Last week Warren Buffet offered up a $1 Billion prize for anyone picking a perfect NCAA tournament bracket this March. Just exactly how difficult could it be to pick a perfect bracket? I set to find out that answer mathematically. After a couple days of analysis and Monte-Carlo simulations I have come up with an answer:
1 in 500,000,000,000 (1 in 500 billion)
For comparison, the odds of winning powerball are about 1 in 175,000,000. So for every person out there with a perfect NCAA bracket there would be 2,860 lottery winners. Daunting, but do-able.
How could I come up with such a number? Read on.
To answer this problem you have to first know how the NCAA brackets work. Not counting the first 4 teams in (which usually don’t factor into the bracket anyways) 64 teams are slotted into a 6 round, single elimination tournament. In order to get from 64 teams down to 1, precisely 63 teams must lose 1 game. So, if you assume that eachgame is a 50/50 crapshoot, then the math is simple- the odds are 1 in 2^63, or about 1 in 9.2 quintillion (9.2 * 10^18). Now that indeed would be an impossible task. To put that number in perspective, for each correct bracket with those odds there would be 52 billion powerball winners. Another way to wrap your mind around that number is to visualize that there are 8*10^17 square inches on the surface of earth (including all oceans, etc), so if you placed 11 brackets on every square inch of earth and they were all unique (no repeated brackets), you would have precisely one winner. Odds are that one square inch of real estate is not in your yard.
But each game is not a 50/50 crapshoot, and there lies the tantalizing probability of bringing those odds way, way down in your favor. For instance a #16 seed has never beaten a #1 seed. They have been playing this bracket format since I was a kid and it has not happened yet. Similarity a #2 seed rarely loses to a #15 seed. And if a #15 seed wins a game, it rarely wins a 2nd game. So we can use the fact that some teams are better than others to weight down the probabilities around the whole bracket.

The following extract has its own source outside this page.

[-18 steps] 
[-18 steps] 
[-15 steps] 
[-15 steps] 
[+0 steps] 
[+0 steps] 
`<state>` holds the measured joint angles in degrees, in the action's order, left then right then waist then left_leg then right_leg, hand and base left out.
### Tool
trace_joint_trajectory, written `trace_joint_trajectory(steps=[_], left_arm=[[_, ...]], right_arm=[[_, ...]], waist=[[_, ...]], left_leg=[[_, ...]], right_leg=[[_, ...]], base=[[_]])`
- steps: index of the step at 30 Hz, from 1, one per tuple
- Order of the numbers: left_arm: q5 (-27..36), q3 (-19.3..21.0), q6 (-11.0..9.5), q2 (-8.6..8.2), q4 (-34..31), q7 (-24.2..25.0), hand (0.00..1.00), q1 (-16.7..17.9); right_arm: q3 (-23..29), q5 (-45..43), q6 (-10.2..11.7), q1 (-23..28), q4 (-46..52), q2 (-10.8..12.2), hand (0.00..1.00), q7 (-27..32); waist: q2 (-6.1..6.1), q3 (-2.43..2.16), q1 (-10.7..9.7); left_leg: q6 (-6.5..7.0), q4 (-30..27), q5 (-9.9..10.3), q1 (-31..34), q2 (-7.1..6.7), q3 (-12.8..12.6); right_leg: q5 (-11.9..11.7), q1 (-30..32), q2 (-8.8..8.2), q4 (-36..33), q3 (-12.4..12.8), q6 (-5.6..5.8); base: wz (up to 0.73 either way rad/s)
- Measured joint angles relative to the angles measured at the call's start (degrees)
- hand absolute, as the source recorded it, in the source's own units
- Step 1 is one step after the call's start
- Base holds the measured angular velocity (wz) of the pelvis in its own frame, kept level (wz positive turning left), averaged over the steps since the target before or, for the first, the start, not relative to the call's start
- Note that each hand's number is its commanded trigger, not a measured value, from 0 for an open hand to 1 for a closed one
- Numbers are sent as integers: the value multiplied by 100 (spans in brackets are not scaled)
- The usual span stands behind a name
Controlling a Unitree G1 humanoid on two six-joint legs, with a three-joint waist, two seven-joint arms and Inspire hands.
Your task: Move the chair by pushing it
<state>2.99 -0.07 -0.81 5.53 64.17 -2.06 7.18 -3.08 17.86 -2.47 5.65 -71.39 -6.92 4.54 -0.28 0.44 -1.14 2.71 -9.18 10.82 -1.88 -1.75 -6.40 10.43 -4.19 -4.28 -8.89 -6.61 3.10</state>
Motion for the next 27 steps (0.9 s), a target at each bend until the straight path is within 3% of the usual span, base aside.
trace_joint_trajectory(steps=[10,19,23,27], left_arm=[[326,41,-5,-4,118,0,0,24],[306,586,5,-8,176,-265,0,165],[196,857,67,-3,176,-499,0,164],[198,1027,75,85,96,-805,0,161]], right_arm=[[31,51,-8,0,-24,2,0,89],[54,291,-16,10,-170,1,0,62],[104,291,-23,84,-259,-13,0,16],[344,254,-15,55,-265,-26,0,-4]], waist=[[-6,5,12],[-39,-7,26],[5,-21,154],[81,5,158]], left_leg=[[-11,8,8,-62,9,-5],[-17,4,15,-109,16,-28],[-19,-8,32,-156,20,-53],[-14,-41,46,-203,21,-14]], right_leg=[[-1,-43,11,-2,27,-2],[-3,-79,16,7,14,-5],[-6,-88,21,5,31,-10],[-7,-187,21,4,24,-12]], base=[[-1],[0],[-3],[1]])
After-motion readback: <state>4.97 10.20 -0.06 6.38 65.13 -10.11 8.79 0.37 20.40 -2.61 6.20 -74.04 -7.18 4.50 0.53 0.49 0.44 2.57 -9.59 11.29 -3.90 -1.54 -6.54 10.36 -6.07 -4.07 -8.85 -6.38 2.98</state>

To model this I used a Monte-Carlo simulation. Label each team A1-A16 (first region) through D1-D16 (last region). Assign “ping-pong balls” to each team based on rank. A #1 seed gets 99 ping pong balls (or their virtual equivalent). #2 gets 95, #3 gets 90 all they way down to #16 getting 1 ball. When 2 teams play, assign a random number between 0 to 1 for each team and then multiply that number by their ping-pong ball rating. The team with the higher final number wins.
Using this method, a #1 seed will beat a #16 seed about 99 times out of 100. Similarly, a #1 seed will beat a #3 seed about 99 times out of 99+90=189 (just over 50%). We can actually adjust these weights based on historical brackets. Here is the actual perl script I used to do this simulation.
Now, getting a perfect bracket is hard enough. If this year a bunch of #16-#13 seeds make runs deep into the tournament that scenario would be impossible to predict with the weights I have assigned to the teams. My weights make it much more likely that the top teams will make the deepest tournament runs, which models reality. To test the model I used the 2008 bracket as the model bracket I want the computer to come up with. Why 2008? That was a less-madness year, where all 4 #1 seeds made the final four, and there were few upsets throughout the brackets.
My script simulates a whole tournament, multiple times. I wanted to see how many times the computer would have to simulate the tournament to get all 63 games right (compared to the 2008 perfect bracket).
The first time through, the computer got 34 games right (out of a possible 63). The second and third tries yielded less than 34 correct games, but the 4th try improved on the result and correctly predicted 45 games. From there it takes a lot of iterations to get more games accurately predicted. In fact, here are the numbers I got.
Number of correct picks (compared to 2008 perfect bracket)
Iterations the computer needed to achieve this result
34    1
45    4
47    236
48    6,144
49    9,688
50    19,770
51    101,360
52    212,544
53    351,630
54    2,162,574
55    33,794,131
56    43,477,602
63    500,000,000,000 (est)
As you can see, the numbers go up very slowly past 50 correctly predicted games.  My computer can crunch about 10,000 brackets a second, but that still takes a long long time to get to 500,000,000,000.  So then, how do I arrive at 500,000,000,000?  Graph the known data points on a logarithmic scale, and extrapolate where 63 lands. A decently straight line to me shows about 500,000,000,000.
So, tell me. What are you going to do with your billion?